(What needs to be done): Look through the records below and copy each line that includes the word "light".

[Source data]

------------------------------------------------------------------------

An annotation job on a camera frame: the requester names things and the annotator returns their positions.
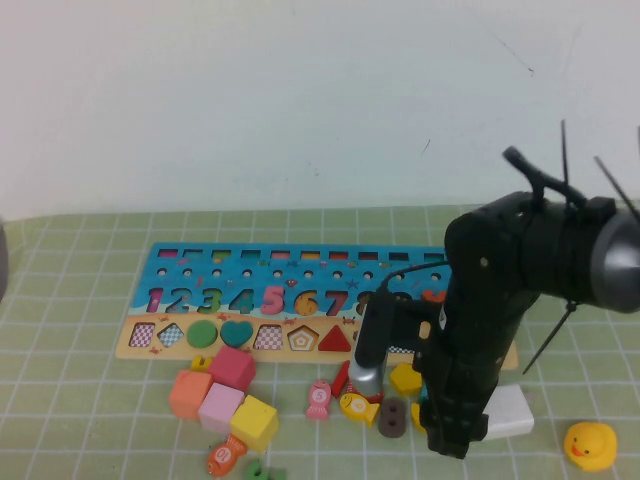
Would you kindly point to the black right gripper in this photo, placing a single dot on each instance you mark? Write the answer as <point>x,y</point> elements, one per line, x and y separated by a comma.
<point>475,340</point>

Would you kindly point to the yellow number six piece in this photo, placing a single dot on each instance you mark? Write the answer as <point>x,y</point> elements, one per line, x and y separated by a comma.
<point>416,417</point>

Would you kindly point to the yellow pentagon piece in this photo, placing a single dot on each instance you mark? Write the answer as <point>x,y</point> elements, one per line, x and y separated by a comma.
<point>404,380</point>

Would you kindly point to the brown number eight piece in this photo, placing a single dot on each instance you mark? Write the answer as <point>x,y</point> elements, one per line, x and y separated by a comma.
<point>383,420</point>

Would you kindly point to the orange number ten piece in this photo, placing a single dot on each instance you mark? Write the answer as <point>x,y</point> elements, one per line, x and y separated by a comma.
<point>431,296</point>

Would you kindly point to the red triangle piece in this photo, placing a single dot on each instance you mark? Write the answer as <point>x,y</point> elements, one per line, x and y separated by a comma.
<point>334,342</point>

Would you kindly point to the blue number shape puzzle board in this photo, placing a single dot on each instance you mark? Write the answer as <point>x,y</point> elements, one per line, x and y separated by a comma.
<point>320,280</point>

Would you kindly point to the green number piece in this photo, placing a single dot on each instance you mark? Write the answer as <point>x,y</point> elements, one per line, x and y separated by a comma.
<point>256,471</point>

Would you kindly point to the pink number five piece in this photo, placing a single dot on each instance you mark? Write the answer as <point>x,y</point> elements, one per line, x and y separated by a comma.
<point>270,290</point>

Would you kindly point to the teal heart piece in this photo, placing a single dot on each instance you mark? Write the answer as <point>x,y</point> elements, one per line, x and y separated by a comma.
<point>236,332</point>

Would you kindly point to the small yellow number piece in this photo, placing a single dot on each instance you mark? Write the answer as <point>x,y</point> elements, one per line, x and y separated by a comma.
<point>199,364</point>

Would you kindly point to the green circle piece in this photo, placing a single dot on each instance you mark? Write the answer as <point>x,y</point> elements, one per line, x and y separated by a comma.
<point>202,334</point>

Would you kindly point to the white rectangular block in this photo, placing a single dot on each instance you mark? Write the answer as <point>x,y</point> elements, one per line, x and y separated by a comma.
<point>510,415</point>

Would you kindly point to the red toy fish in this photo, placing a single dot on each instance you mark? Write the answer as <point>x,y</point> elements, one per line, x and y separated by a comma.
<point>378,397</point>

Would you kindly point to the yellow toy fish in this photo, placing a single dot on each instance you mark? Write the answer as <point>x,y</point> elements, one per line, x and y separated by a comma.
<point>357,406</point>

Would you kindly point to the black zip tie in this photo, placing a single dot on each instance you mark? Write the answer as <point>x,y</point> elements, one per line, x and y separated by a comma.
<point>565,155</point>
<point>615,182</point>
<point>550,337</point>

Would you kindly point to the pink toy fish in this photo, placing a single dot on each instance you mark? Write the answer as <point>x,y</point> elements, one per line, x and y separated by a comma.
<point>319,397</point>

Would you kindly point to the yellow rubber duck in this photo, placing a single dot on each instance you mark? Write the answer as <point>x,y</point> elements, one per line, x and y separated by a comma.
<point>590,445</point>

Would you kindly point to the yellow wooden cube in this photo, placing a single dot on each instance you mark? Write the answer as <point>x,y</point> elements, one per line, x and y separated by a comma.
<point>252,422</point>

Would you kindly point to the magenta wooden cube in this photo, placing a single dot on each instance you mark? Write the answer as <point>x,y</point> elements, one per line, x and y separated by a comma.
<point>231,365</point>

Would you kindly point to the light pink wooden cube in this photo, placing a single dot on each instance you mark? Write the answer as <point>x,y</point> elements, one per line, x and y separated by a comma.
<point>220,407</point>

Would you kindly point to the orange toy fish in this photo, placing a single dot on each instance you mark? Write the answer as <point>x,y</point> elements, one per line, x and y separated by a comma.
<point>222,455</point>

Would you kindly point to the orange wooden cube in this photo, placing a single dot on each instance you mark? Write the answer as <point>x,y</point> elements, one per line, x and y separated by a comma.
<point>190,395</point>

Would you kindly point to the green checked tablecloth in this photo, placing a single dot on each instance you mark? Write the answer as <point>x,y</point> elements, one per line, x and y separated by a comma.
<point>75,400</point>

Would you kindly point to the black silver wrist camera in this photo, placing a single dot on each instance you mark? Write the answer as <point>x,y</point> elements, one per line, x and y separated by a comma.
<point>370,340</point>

------------------------------------------------------------------------

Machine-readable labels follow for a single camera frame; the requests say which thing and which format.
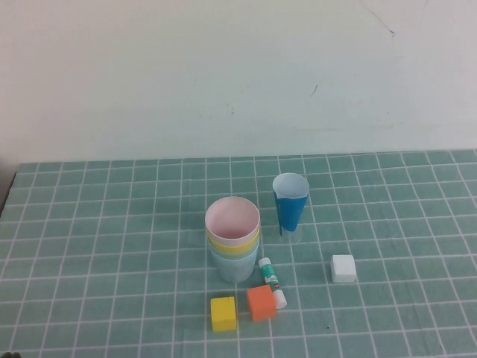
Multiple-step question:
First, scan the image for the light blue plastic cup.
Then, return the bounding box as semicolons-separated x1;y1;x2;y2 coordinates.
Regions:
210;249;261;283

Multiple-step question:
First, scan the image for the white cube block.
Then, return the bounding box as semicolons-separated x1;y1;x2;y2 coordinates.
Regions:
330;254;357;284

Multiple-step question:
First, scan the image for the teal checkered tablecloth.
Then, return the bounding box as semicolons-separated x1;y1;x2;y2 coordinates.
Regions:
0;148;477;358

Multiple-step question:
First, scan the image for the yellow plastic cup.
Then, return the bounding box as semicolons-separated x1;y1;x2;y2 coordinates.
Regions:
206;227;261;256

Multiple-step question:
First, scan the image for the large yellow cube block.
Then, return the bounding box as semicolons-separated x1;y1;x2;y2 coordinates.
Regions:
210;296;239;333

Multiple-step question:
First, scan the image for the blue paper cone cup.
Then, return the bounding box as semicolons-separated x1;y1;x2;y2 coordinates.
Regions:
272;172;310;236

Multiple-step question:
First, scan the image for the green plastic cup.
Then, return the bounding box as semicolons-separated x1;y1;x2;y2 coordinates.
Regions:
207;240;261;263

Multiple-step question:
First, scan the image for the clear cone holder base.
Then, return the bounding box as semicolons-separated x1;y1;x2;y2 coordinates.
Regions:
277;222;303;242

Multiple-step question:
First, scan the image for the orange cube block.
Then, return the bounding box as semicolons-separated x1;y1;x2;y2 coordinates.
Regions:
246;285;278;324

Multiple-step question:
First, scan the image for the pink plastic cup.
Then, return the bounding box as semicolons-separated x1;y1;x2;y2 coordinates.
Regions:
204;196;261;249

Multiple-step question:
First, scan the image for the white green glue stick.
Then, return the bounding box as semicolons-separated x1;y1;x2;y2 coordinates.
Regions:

------------------------------------------------------------------------

(Output for this exercise):
Would you kindly point to the light pink wooden cube in this photo, placing a single dot on each instance you mark? Write the answer as <point>x,y</point> elements, one per line, x and y separated by a comma.
First, scan the image for the light blue plastic cup.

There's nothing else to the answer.